■ **Work required**: The answer must be every line below that contains the string "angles".

■ **Information shown**:
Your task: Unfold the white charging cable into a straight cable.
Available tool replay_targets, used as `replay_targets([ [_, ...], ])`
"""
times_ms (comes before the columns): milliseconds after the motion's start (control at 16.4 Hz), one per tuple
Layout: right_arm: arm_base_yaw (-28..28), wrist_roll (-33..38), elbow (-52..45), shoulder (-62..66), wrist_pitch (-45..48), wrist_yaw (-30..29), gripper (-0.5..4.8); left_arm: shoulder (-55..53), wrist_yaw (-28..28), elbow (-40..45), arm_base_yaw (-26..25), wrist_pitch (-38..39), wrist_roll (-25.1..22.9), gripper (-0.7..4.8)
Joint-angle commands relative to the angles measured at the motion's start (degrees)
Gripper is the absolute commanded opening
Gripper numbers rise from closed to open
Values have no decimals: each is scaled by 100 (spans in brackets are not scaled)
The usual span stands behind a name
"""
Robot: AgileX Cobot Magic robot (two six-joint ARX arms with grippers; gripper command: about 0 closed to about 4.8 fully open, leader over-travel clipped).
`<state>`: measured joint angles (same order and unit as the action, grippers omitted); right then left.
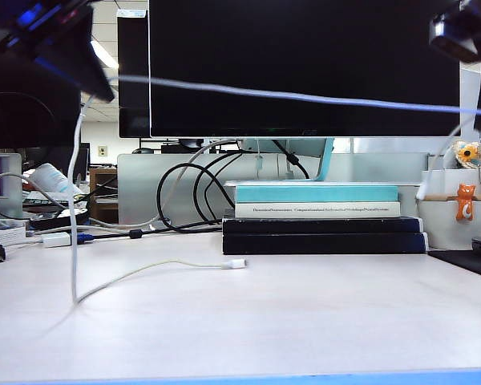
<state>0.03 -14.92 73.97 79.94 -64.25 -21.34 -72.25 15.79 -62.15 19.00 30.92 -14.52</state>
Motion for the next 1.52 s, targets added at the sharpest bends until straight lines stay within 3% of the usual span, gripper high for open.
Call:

■ **Reply**:
Joint-angle commands relative to the angles measured at the motion's start (degrees)
`<state>`: measured joint angles (same order and unit as the action, grippers omitted); right then left.

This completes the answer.